M 7.3 in Philippines on 10 Jan 2017 06:13 UTC

Automatic definition of the Areas of Interest (AoIs)

Satellite mapping is widely used by humanitarian organisations and disaster managers to rapidly and remotely assess the impact of disasters. Huge effort has been focused over the years to improve the timely and reliability of the satellite-based impact assessments. This new section of the GDACS disaster reports has the scope to support disaster managers to rapidly assess the impact of global disasters with an automatic procedure to detect the most affected areas to target the prompt acquisition of satellite images (Areas of Interest - AoIs).
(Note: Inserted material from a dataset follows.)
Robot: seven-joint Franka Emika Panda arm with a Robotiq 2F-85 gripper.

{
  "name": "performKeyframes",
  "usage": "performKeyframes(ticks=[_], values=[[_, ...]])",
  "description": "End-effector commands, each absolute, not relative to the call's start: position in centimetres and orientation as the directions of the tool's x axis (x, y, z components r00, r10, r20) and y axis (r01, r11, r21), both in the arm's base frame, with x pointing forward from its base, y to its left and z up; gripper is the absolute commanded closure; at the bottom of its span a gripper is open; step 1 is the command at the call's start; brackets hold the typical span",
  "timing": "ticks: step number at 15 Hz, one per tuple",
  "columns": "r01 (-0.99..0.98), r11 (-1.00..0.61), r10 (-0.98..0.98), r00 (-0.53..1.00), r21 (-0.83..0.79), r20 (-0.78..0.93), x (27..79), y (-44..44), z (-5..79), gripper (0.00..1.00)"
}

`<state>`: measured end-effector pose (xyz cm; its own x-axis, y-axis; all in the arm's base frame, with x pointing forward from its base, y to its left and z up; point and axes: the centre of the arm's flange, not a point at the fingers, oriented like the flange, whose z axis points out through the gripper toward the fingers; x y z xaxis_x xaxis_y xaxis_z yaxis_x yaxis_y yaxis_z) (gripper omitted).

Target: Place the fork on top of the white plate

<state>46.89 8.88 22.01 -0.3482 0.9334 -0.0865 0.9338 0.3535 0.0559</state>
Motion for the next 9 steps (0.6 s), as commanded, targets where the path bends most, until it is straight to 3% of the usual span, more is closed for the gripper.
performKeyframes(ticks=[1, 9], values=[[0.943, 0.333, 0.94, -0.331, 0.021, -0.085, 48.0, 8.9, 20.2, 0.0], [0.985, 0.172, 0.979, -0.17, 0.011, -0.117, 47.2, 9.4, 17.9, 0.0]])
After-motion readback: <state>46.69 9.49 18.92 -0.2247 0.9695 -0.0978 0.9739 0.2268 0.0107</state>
For Earthquakes the challenge is to estimate in few minutes the possible areas of major damage based on the estimated seismic intensity (eg. Shakemaps). For Tropical Cyclones, the challenge is the pre-tasking of the images, to shorten the time between acquisition of the images and analysis.
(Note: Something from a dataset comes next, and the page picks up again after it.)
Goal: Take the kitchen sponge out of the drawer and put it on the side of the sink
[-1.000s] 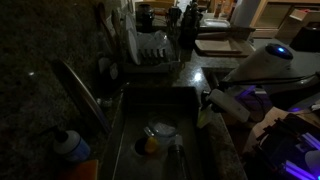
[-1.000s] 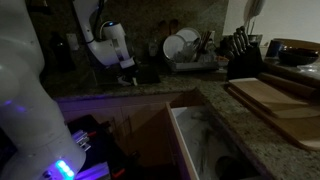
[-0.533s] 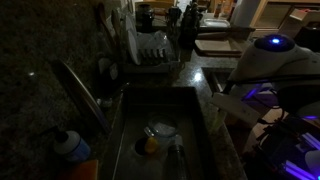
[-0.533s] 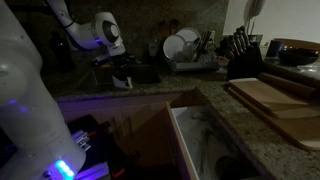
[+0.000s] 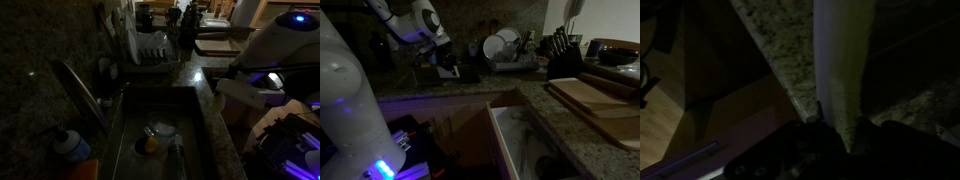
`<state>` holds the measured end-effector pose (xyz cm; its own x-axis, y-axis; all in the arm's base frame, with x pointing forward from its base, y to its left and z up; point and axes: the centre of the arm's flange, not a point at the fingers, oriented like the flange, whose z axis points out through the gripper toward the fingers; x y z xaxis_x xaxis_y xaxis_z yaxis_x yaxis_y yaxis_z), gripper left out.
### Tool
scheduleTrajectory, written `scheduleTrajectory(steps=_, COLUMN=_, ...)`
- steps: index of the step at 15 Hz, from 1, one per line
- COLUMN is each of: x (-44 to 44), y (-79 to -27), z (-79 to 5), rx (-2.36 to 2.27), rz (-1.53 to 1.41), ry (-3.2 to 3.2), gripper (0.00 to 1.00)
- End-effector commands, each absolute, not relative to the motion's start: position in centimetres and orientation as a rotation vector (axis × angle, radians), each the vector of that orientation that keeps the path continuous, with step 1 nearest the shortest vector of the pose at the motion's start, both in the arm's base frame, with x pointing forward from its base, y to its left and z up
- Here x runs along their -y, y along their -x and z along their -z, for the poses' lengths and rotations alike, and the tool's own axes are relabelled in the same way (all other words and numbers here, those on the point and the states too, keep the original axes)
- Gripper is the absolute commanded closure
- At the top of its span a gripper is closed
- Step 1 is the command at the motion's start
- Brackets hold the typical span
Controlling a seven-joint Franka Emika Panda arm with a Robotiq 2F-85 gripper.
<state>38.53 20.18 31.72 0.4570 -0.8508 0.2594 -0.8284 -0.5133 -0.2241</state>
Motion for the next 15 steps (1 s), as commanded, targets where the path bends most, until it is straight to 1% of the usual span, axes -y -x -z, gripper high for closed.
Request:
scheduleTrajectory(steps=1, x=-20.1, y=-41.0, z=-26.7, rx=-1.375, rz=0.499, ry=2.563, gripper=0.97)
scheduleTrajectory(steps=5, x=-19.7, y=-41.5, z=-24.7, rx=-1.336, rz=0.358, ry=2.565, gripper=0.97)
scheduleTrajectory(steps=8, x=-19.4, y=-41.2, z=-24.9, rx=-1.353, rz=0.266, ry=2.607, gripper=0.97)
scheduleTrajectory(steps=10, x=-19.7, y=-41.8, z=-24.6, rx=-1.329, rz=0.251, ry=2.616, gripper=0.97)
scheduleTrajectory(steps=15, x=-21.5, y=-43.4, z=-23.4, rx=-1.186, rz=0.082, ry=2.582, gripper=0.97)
The "hazard data" (eg. Shakemaps for earthquakes or wind, precipitation and storm surge for Tropical Cyclones) are automatically combined with the Global Human Settlement Layer (GHSL) to identify the most exposed areas. The use of this series of AoIs allows to focus the acquisitions on the urbanised areas, allowing a comprehensive impact assessment at settlement level.
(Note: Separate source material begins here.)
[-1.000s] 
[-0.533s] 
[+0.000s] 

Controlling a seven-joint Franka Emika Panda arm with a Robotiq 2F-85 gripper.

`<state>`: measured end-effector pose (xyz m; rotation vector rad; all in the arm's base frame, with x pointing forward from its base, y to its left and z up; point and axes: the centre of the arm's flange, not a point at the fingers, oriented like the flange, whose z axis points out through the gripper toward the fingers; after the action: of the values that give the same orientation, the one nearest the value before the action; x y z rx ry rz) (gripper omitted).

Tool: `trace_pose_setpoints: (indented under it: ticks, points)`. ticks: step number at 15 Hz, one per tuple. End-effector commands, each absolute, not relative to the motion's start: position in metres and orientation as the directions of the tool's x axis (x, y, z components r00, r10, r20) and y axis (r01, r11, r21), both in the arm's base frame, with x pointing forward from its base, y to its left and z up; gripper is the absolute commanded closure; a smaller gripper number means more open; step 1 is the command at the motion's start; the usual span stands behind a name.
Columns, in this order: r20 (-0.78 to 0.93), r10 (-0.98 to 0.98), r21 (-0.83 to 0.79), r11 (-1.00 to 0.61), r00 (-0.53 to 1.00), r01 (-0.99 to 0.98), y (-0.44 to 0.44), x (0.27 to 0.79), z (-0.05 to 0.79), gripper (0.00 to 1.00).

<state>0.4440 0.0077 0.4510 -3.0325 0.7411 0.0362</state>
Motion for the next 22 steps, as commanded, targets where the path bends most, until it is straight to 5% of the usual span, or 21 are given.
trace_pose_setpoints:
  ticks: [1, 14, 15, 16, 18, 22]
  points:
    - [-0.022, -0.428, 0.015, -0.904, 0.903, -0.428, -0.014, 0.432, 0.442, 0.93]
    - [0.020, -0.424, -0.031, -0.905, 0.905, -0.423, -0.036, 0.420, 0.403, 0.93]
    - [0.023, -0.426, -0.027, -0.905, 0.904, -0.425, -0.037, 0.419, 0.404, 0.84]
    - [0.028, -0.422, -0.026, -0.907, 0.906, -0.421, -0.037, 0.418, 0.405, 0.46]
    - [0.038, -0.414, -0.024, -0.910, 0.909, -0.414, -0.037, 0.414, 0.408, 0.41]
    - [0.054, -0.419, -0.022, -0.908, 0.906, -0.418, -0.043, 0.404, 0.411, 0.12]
For each AoI defined by this new system, the exposed population is provided based on the population dataset of GHSL and the various hazards. The following data sources are adopted for the "hazards":

  • Earthquakes: shakemap intensity produced by USGS.
  • Tropical Cyclones: definition of the AOIs for the various hazards (winds, rainfall and storm surge) using as input different atmospheric data (NOAA-HWRF, NOAA-GFS, ECMWF-HRES, NASA-GPM). EC-JRC is also working on two additional layers: maximum (Data type: Maximum All) and the combination of the 3 hazards (Data type: Combined All).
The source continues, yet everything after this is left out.